Our results show that electrification can substantially and broadly improve air quality in the U.S. and is an effective attainment strategy. The air quality benefits of electrification and decarbonization policy are immediate and sizable, especially given improved understanding of human health impacts of air pollution exposure50. The quick air pollution response by 2035 with localized benefits contrasts with the comparatively slow response and global benefits due to climate change mitigation, where longer timescales for atmospheric and ocean warming mean that the largest reductions in climate damages occur after 20506,51. Electrification can double or even triple the ozone improvement relative to 2016 as seen in the 2035 and 2050 with carbon pricing scenarios. Deep NOx emission reduction (42 and 54% reduction from the Limited scenario) is key to achieving such ozone benefits. On-the-books strategies relying on fleet turnover to cleaner conventional vehicles and equipment may not be sufficient to meet the NAAQS particularly if standards continue to tighten.

Lowering PM2.5 presents a different challenge because PM2.5 is made up of several components, not all of which are related to fuel combustion. We find that the complex interaction between particulate nitrate and sulfate weakens the PM2.5 benefit of NOx emission reductions in the Limited Electrification scenario. In the High Electrification scenario, NOx and SO2 emissions fall further, minimizing this effect so that secondary PM2.5 formation decreases. Meanwhile, growing activity from non-combustion sources could partially offset the electrification benefits by increasing primary PM2.5 emissions.

Our modeling framework helps derive these important NAAQS-relevant air quality outcomes. The technological detail and endogeneity of technology adoption in the US-REGEN model assure a robust and internally consistent representation of the evolution of emissions drivers in our future energy scenarios. For example, the linking of these two state-of-the-art tools makes it possible to quantify air quality impacts at a sub-sector level for the transportation and industrial sectors, taking into account simultaneous changes in the electric power sector. The full-form AQM is necessary to address nonlinear chemistry of ozone and PM seen in this work due to drastically changing emission profiles, spatially and temporally, for distinct chemical species due to electrification and decarbonization. Simpler approaches, such as LCA or reduced-form modeling (which often do not account for structural and technological changes in the linked sectors and activities), may be unable to represent the response of the atmosphere to such changes, in particular when estimating future design values using established methods. While earlier energy systems decarbonization modeling is consistent with these results and the air quality insights also are directionally consistent, the linked nature of our modeling is a unique contribution of our study, which provides a more complete portrait of these linked transformations.

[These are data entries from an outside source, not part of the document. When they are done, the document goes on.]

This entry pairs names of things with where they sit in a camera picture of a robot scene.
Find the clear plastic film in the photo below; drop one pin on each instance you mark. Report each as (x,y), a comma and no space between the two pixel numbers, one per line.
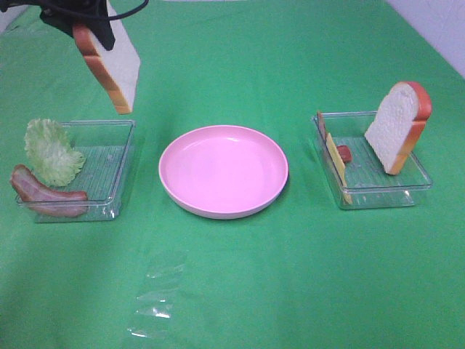
(154,302)

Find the yellow cheese slice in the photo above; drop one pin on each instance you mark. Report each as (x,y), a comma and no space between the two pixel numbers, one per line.
(336,159)

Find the right clear plastic tray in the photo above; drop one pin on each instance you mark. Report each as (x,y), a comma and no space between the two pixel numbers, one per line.
(365,184)

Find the pink round plate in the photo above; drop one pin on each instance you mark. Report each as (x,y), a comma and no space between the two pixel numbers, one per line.
(223,171)

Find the bacon strip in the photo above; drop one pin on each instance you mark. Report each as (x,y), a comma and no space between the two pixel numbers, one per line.
(40,192)

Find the left clear plastic tray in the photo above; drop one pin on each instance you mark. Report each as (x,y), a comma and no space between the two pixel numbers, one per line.
(107,146)

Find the green tablecloth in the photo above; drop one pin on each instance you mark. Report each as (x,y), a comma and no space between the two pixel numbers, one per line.
(301,274)

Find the green lettuce leaf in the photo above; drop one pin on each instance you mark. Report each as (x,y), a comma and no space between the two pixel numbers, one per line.
(50,153)

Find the clear plastic tray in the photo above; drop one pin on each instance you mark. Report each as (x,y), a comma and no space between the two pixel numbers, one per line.
(365,184)
(107,146)

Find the toast bread slice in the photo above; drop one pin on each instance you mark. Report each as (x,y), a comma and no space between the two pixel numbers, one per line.
(399,122)
(117,69)

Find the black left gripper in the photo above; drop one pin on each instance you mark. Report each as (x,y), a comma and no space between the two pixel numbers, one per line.
(61,15)

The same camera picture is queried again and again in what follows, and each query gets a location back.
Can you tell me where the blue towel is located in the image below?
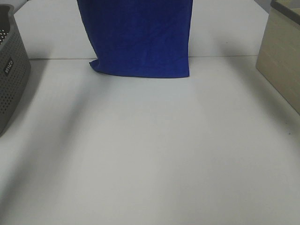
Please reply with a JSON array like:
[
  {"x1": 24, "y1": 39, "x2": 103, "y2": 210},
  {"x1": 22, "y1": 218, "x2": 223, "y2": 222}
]
[{"x1": 77, "y1": 0, "x2": 193, "y2": 78}]

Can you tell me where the beige storage box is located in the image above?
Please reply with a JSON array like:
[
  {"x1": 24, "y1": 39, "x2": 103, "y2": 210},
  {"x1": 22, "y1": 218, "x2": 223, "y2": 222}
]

While the results of this study demonstrate the significant co-benefits of end-use electrification and electric sector decarbonization for local and regional air quality, and thus human and ecosystem health, some outstanding questions remain. First, it is quite possible that U.S.-regulated air pollutant emission standards will be further tightened between now and 2050. In that case, emissions reductions from electrification may not be enough to drive air pollutant concentrations down to the newly required levels everywhere. That would imply additional measures being needed for non-electrified end-uses and non-combustion sources: e.g., improvements in combustion-based emission control technologies (whether fossil or biomass); development of lower-volatility, less reactive solvents; best management practices for agricultural emissions controls; and advancements in reducing primary PM2.5 emissions from industry and fugitive dust from roads and other non-combustion sources. Policies and incentives to achieve these goals could include strengthening regulatory approaches at the federal level under existing Clean Air Act authorities (e.g., EPA’s Cross-State Air Pollution Rule to assist downwind states to attain fine particle or ozone NAAQS), tax credits for lower-emitting technologies, and state-level ambient air quality standards. Alternatively, it could suggest that further electrification and accelerated timeframes will be needed to achieve more stringent air quality standards over the long term. Whether electrification would be a more cost-effective alternative at the margin than end-of-pipe or other emissions controls in a future scenario is an open question and would require further study. The bottom panel of Fig. 1 illustrates how residual emissions are highest for sectors with higher marginal abatement costs, including non-light-duty transport (e.g., aviation, shipping), high-temperature heat for industry, and sectoral options on the steep portion of sectoral abatement cost curves (e.g., space heating for buildings in the coldest climates), which aligns with the broader decarbonization literature52.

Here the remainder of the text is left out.